TASK STATEMENT: Which lines of the data hold the word "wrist"? Copy all of them.

MATERIAL PROVIDED:
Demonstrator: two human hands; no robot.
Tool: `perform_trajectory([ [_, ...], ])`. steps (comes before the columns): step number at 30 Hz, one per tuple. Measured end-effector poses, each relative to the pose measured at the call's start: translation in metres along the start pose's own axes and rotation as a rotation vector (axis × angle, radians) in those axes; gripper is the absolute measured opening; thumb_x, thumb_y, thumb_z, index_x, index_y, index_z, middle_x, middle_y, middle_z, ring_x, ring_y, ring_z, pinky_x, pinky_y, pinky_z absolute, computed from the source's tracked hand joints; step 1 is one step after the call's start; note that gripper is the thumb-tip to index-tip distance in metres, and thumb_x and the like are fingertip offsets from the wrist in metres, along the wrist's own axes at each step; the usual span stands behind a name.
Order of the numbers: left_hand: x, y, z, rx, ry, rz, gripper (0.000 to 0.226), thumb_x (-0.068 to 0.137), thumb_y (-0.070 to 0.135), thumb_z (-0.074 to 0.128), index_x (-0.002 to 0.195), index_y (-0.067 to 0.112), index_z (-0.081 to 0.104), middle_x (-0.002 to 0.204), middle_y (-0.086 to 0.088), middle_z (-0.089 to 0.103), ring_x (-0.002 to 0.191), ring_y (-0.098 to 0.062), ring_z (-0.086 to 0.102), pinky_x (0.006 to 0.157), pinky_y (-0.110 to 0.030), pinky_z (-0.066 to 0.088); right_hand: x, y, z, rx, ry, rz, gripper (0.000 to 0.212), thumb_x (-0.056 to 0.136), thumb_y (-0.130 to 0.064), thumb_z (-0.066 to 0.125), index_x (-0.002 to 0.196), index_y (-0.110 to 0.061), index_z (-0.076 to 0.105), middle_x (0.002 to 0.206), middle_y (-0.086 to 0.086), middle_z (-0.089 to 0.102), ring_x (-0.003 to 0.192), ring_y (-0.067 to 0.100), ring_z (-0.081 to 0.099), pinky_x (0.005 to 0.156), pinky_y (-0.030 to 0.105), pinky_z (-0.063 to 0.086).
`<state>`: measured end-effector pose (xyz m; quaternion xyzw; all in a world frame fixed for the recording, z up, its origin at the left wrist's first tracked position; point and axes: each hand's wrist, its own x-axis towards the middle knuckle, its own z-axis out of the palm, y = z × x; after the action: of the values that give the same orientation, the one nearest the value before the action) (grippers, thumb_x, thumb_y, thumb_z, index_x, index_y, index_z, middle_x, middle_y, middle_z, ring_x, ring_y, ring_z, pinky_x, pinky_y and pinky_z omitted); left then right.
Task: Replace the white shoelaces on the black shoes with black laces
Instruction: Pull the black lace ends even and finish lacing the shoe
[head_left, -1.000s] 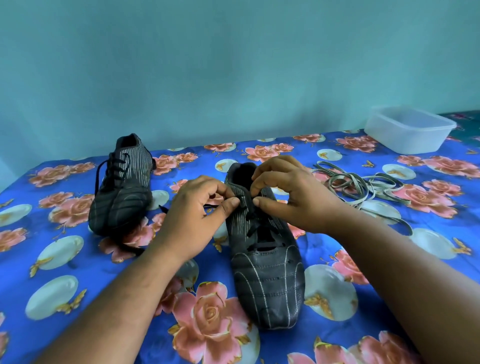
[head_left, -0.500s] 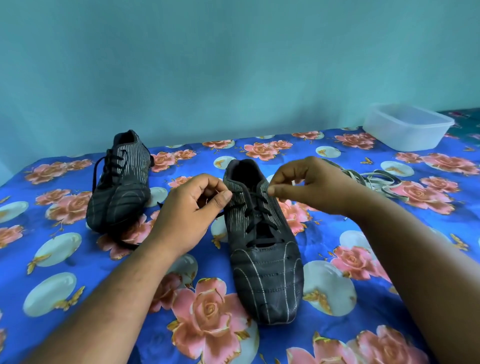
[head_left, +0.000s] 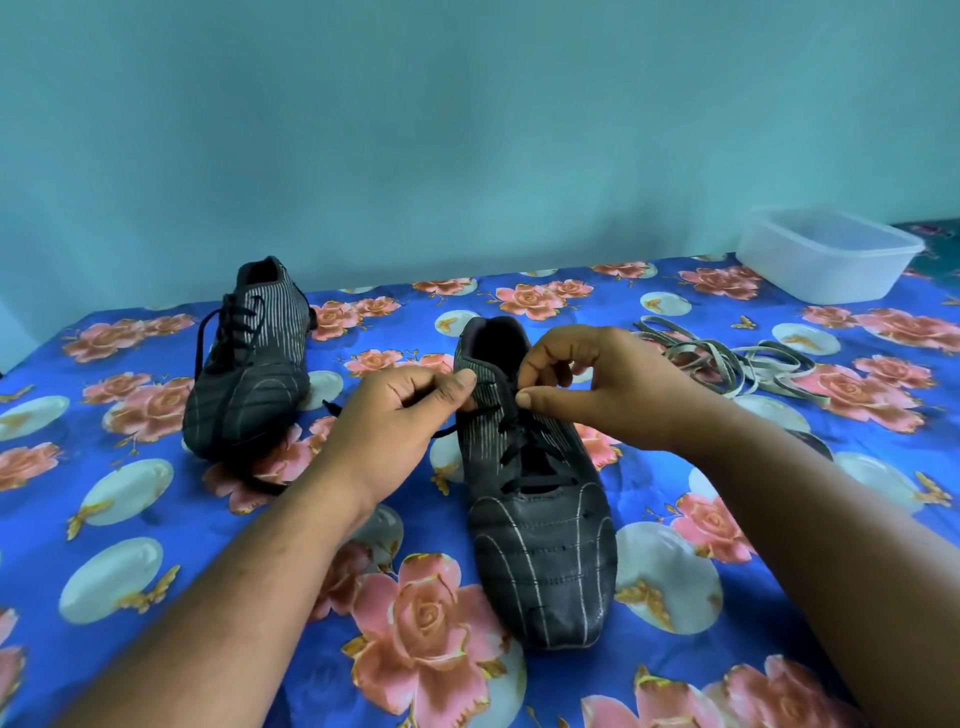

RESPONSE TO THE EXERCISE:
Tool: `perform_trajectory([ [_, ...], ])`. steps (comes before the columns): step number at 30 Hz, one per tuple. Measured end-effector poses, each relative to the pose measured at the call's start: translation in metres along the start pose's own axes and rotation as a rotation vector (axis × angle, radians) in those axes; gripper is the absolute measured opening; thumb_x, thumb_y, thumb_z, index_x, index_y, index_z, middle_x, middle_y, middle_z, ring_x, ring_y, ring_z, pinky_x, pinky_y, pinky_z absolute, computed from the source's tracked hand joints; step 1 is one step after the call's start; note that gripper is the thumb-tip to index-tip distance in metres, and thumb_x and the like are fingertip offsets from the wrist in metres, along the wrist's own axes at each step; the usual span stands behind a name.
`<state>`: measured end-effector pose (xyz m; quaternion xyzw; all in a world frame fixed for the recording, z up, its origin at the left wrist's first tracked position; point and axes: each hand's wrist, its own x-axis towards the middle knuckle, its own z-axis out of the palm, y = z × x; after the action: of the values that give the same orientation, the one nearest the value before the action) (grippers, thumb_x, thumb_y, thumb_z, index_x, index_y, index_z, middle_x, middle_y, middle_z, ring_x, ring_y, ring_z, pinky_x, pinky_y and pinky_z omitted); left then right.

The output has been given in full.